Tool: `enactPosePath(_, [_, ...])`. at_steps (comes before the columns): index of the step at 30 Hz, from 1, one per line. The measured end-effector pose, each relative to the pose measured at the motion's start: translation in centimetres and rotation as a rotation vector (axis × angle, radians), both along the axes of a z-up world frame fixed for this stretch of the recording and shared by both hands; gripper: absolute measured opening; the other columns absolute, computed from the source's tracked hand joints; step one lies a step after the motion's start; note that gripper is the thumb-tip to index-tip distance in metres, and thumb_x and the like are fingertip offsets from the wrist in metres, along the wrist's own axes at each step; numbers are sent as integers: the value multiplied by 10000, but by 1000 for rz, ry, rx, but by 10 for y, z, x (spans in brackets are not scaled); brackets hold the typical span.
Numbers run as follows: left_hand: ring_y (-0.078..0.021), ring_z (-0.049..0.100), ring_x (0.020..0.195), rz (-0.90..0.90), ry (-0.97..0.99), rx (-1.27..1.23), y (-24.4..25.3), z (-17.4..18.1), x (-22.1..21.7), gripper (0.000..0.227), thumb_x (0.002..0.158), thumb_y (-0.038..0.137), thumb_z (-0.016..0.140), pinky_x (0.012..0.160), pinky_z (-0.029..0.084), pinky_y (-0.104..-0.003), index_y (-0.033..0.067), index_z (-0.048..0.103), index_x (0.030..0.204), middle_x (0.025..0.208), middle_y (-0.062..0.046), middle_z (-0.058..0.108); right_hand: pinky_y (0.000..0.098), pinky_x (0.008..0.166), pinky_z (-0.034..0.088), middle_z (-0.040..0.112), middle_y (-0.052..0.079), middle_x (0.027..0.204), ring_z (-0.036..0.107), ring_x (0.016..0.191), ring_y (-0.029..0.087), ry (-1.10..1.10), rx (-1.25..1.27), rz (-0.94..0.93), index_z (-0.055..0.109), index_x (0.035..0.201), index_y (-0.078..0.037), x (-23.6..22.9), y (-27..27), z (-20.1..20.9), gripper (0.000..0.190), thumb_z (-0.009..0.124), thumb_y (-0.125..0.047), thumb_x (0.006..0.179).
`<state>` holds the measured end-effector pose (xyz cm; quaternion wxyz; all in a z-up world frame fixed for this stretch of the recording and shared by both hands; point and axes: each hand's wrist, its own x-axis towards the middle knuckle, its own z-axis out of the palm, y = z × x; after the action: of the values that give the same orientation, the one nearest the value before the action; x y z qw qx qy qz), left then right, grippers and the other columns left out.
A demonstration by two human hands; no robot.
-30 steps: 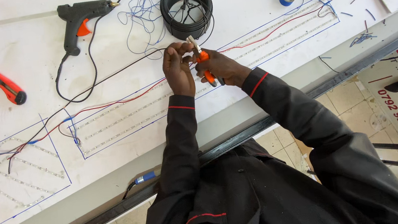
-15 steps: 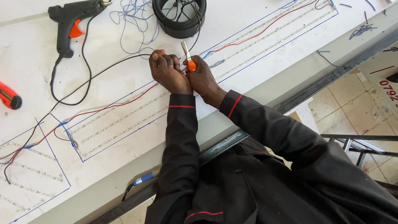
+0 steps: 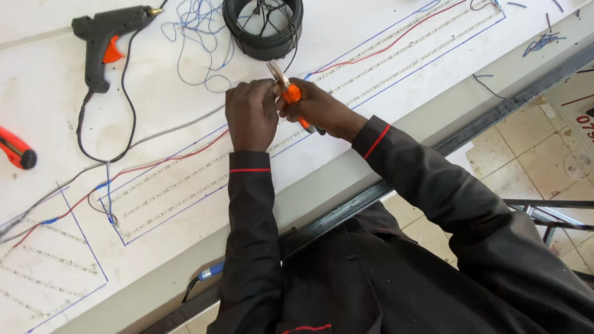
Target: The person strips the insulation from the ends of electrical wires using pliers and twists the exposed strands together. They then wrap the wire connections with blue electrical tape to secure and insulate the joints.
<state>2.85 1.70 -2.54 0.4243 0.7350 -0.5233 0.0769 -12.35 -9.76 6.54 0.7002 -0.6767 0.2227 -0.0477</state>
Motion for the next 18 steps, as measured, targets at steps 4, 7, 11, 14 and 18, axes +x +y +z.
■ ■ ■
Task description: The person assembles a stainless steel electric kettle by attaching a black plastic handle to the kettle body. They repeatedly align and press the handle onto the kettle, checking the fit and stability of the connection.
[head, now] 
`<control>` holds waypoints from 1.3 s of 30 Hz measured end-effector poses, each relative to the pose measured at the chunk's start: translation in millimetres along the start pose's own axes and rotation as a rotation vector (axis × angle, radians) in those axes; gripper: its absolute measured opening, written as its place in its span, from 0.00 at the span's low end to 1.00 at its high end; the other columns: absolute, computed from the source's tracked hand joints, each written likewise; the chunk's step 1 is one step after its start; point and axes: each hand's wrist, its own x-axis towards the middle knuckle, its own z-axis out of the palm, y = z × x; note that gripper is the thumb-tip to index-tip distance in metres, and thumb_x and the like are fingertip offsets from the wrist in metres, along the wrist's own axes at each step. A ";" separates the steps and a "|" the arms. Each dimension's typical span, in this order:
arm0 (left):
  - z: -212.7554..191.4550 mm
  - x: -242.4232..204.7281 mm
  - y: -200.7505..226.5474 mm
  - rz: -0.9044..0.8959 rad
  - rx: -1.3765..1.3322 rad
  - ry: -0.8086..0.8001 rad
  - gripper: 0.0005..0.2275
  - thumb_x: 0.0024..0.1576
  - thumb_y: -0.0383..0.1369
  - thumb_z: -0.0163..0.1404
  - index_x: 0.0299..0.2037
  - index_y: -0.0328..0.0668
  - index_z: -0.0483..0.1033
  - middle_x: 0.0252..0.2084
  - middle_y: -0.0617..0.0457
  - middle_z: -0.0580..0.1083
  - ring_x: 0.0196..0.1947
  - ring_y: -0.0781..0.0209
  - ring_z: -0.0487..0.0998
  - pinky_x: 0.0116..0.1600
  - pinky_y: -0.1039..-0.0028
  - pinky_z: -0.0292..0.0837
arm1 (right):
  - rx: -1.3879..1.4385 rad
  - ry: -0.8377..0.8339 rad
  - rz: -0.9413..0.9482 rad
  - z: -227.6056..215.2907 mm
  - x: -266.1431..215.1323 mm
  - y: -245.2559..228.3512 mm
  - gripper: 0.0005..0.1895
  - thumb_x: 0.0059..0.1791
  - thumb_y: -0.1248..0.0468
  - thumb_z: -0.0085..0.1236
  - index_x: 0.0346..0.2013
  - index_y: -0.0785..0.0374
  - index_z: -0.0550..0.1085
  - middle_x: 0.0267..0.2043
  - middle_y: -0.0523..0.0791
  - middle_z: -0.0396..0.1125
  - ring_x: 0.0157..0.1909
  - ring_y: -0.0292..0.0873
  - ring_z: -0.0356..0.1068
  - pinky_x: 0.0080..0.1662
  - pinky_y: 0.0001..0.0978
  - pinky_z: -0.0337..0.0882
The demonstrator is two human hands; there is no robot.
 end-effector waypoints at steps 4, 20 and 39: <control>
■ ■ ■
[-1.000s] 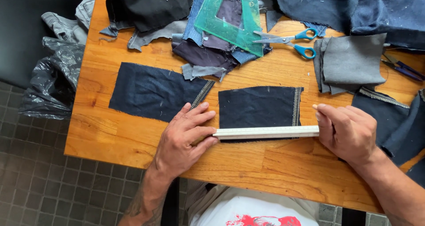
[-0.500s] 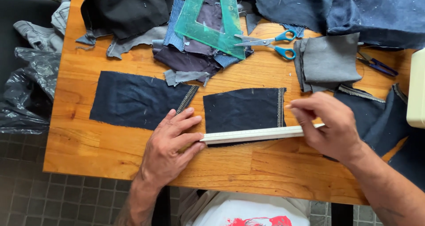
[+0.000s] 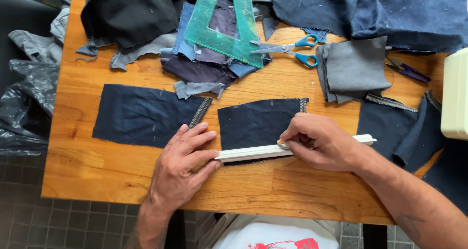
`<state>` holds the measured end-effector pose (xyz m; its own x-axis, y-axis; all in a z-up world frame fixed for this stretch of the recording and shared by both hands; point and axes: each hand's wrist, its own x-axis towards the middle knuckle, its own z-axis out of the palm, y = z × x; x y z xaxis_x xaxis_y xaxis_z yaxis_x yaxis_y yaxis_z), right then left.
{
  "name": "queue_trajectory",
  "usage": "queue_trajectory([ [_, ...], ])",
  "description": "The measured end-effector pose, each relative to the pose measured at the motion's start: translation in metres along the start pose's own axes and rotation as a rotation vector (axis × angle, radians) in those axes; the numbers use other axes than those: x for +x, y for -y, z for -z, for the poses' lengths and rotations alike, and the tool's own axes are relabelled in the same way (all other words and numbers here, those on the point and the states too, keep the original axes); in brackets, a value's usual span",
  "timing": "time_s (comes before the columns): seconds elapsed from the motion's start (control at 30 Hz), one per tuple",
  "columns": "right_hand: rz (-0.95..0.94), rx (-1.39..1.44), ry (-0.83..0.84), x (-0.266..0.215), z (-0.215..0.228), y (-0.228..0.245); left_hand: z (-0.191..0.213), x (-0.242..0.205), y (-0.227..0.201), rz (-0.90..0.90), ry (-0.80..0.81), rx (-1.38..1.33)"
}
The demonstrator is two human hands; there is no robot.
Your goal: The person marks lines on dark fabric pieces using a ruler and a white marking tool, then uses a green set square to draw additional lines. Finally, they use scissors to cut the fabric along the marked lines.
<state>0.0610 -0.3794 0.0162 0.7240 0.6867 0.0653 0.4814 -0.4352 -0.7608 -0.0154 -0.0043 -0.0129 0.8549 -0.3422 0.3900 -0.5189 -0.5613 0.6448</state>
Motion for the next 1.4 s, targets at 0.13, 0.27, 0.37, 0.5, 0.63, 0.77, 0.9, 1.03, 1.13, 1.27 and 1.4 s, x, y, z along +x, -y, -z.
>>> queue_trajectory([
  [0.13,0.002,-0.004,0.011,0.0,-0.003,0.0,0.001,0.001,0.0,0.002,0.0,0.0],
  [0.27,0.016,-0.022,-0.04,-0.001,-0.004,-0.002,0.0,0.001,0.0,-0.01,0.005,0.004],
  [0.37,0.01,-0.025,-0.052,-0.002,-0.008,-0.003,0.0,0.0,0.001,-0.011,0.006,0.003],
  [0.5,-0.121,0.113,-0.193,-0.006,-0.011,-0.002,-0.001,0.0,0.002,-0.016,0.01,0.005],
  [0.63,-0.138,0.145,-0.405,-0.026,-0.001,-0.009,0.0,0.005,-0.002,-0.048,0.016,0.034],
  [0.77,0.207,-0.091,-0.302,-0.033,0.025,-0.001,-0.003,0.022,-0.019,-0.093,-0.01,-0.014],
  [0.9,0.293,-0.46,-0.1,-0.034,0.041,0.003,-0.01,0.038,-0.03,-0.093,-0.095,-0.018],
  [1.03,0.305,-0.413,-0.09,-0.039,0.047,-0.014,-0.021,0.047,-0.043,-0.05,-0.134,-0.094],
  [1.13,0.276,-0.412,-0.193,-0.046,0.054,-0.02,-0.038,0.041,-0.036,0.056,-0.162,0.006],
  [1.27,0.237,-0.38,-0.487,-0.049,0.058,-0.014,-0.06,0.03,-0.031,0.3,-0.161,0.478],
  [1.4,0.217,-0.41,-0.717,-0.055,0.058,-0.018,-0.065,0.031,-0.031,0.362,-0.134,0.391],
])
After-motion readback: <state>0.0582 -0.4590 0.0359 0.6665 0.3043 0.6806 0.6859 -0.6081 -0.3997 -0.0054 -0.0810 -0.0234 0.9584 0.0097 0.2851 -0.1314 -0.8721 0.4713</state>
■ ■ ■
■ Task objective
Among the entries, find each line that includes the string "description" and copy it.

■ Answer to this task
Task description: The person assembles a stainless steel electric kettle by attaching a black plastic handle to the kettle body. They repeatedly align and press the handle onto the kettle, checking the fit and stability of the connection.
  "description": "The measured end-effector pose, each relative to the pose measured at the motion's start: translation in metres along the start pose's own axes and rotation as a rotation vector (axis × angle, radians) in those axes; the numbers use other axes than those: x for +x, y for -y, z for -z, for the poses' lengths and rotations alike, and the tool's own axes are relabelled in the same way (all other words and numbers here, those on the point and the states too, keep the original axes); in brackets, a value's usual span",

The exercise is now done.